If you have a boot disc around, Chntpw (also known as Offline NT Password & Registry Editor) is part of many all-in-one recovery solutions such as Ultimate Boot CD and Hiren’s Boot CD.

Here’s how to load a Windows registry file in Chntpw from a Linux terminal and then display the hex value for the key in that hive (use dpi instead of hex to decode the key within chntpw, though again, this didn’t give us a valid key):

chntpw -e YourDrive/Windows/System32/config/SOFTWARE

hex Microsoft\Windows NT\CurrentVersion\DigitalProductId

Additional resources

Although it’s convenient to have your Windows key automatically detected from the UEFI/BIOS, you’ll have to tweak the Windows installation media if you want to use another license.

Open the installation media in File Explorer, browse to the Sources folder and create a new text file named PID.txt in the Sources folder. In PID.txt, you want the following text, where the Xs correspond to your license key.

[PID]
Value=XXXXX-XXXXX-XXXXX-XXXXX-XXXXX

Uninstalling a retail key from a given machine is also possible and while this doesn’t automatically update the information on Microsoft’s servers, it will prevent future conflicts from multiple machines using the same key.
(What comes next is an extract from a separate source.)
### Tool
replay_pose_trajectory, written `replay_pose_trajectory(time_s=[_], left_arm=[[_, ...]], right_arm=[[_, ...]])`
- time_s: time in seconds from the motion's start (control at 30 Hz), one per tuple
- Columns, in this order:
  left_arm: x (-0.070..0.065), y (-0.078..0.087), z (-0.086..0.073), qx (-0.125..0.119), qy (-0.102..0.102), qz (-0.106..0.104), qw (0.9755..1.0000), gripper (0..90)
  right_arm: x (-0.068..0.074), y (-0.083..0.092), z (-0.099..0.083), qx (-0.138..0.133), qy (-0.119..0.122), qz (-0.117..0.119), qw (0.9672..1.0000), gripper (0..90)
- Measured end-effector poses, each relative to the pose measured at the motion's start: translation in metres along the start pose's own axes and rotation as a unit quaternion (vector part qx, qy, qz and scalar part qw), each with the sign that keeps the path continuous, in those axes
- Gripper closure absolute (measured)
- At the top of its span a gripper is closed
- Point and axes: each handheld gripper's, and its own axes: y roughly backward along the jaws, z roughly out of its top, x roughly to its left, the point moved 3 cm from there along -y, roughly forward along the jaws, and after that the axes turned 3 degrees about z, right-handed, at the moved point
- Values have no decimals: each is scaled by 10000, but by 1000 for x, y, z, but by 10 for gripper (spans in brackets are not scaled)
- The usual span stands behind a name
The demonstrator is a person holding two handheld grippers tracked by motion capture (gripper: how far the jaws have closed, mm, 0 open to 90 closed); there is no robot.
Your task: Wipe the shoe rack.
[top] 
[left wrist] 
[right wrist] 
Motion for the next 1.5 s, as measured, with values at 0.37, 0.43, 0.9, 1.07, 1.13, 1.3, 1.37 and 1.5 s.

Enter the following line in an administrator Command Prompt to uninstall the currently active product license and clear that key from the Windows registry (here are more slmgr commands):

slmgr.vbs /upk

slmgr /cpky

As a final anecdote from testing, when we uninstalled and cleared the key from our Windows installation, we were able to reactivate that copy of Windows simply by clicking “Troubleshoot” on the activation page.

One click and that wizard retrieved our digital license, despite not being linked to a Microsoft account. And again, this was for a retail key that was originally used on a desktop which was cloned as a Windows To Go drive and plugged into another machine with a different hardware profile. In other words, with luck, Microsoft’s activation is forgiving enough and you should have no issues validating your OS license on a new machine or after several hardware changes.